Historically, hernia repair involved covering or strengthening the wall hole, using various materials. Throughout the years, plastic and metal coils were tried but were widely determined to be not flexible enough; on top of this, most also carried a high risk of infection. Mesh patches or screens became popular in the 1960s with the advent of synthetic material like plastics.
Plastic or synthetic mesh is generally really easy for surgeons to work with, which is often one of the most compelling “pros.” It can be cut to whatever size is needed, so surgeons and other medical technicians can design a mesh specifically for a certain patient. In most cases the material bonds to natural body tissues easily, too, and it’s not usually very expensive for either the patient or the practitioner. This is not to say that procedure as a whole is inexpensive; these sorts of surgeries can and often are quite pricey. The raw materials, though, tend to be fairly economical.
Hernia meshes are extremely thin and flexible. This allows them to move with the body and not become stiff or cause discomfort. The materials used to manufacture the mesh are very thin, too, which helps them more readily simulate natural body tissues. While the material is thin, it is very strong, which gives it longevity. People who undergo mesh procedures for hernias don’t usually need to go in for reinstallations nearly as often as people using older technologies or patches made of other materials.

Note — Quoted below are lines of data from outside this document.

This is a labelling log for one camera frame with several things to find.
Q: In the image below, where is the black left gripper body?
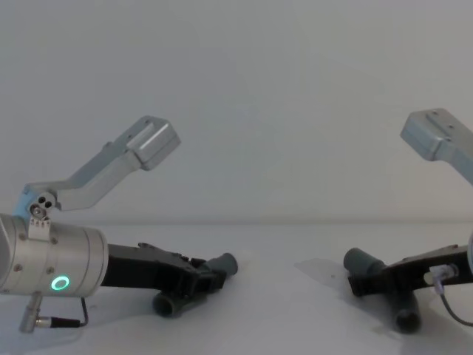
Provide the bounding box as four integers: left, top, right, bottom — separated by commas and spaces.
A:
98, 241, 203, 297

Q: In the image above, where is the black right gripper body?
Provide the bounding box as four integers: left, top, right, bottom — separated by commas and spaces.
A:
369, 244, 472, 295

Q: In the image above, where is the right gripper dark cable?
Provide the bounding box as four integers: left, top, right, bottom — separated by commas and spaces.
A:
423, 263, 473, 329

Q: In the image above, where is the gripper dark cable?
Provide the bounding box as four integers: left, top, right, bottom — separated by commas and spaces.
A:
18, 291, 90, 334
423, 263, 473, 329

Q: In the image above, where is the left gripper dark cable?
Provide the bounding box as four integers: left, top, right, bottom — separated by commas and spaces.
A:
18, 291, 90, 334

Many of the most serious complications are specific to the location of the hernia. Intestinal loops adhering to the surgically placed mesh have been observed in a number of patients, but usually only in cases of hernias in or near the bowels. In these instances, the intestinal wall bonds so well to the mesh that it actually starts growing into it, with the end result that it grows basically into and on top of itself. This typically requires additional surgery to correct.
Injuries to organs near the implanted mesh have also been reported. Pelvic organ prolapse, for instance, can happen with meshes installed in the lower digestive tract. This typically leads to problems with bladder and bowel function.

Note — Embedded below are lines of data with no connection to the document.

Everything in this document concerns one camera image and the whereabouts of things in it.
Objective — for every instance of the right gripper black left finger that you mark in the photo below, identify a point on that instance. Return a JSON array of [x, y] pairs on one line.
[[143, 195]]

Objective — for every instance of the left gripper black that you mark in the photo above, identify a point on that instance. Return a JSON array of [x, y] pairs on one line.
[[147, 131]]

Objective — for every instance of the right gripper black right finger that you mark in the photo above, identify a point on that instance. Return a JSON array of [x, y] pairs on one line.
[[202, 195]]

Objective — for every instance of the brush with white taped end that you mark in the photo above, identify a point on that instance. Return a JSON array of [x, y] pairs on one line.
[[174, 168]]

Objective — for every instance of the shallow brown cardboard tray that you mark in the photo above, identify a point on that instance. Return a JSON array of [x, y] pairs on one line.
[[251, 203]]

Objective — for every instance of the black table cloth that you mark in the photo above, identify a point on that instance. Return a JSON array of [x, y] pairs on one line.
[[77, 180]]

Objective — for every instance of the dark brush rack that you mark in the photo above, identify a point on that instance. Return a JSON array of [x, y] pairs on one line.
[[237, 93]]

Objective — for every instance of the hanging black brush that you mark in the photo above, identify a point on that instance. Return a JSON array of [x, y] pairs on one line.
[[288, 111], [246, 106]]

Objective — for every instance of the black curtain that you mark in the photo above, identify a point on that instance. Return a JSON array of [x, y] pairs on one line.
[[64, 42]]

Many of the reported complications with hernia mesh come from mesh material erosion. Some countries and jurisdictions have very rigorous standards for what, exactly, mesh material suppliers can make their products out of — but not all do. As such, there is sometimes a wide variety of different products that all look more or less the same, at least on first on glance. If a mesh isn’t made of truly durable synthetics, or if it is prone to dissolution or wear when exposed to things like harsh stomach acid, people often experience issues.
There are also some complications that may have more to do with where the mesh is placed than the material itself. Vaginal scarring and pain during sexual relations are problems women have encountered with meshes inserted in their reproductive tract, for instance.
Anyone considering the pros and cons of a hernia mesh is usually wise to talk about the procedure with a healthcare expert. Scheduling a question-and-answer session with the surgeon who will be performing the procedure can also be a good idea. The true risks and benefits are often somewhat unique to each patient, so talking things over face-to-face can be a good way for people to get a more personalized sense of what to expect.
I had the mesh op four months ago, and I got a hernia after my kidney was removed. I am now in agony on my left side where the op took place. I went to see the surgeon who told me that the mesh has moved and that the screws are now digging into my ribs. He has told me to take strong pain killers and try to take things easy, but he is in no hurry to correct this and I am in total agony and off my work again. Can I make him take it back out because I would rather have the hernia than this pain.
I still have questions on how long the mesh lasts, and what happens to it as you gain weight?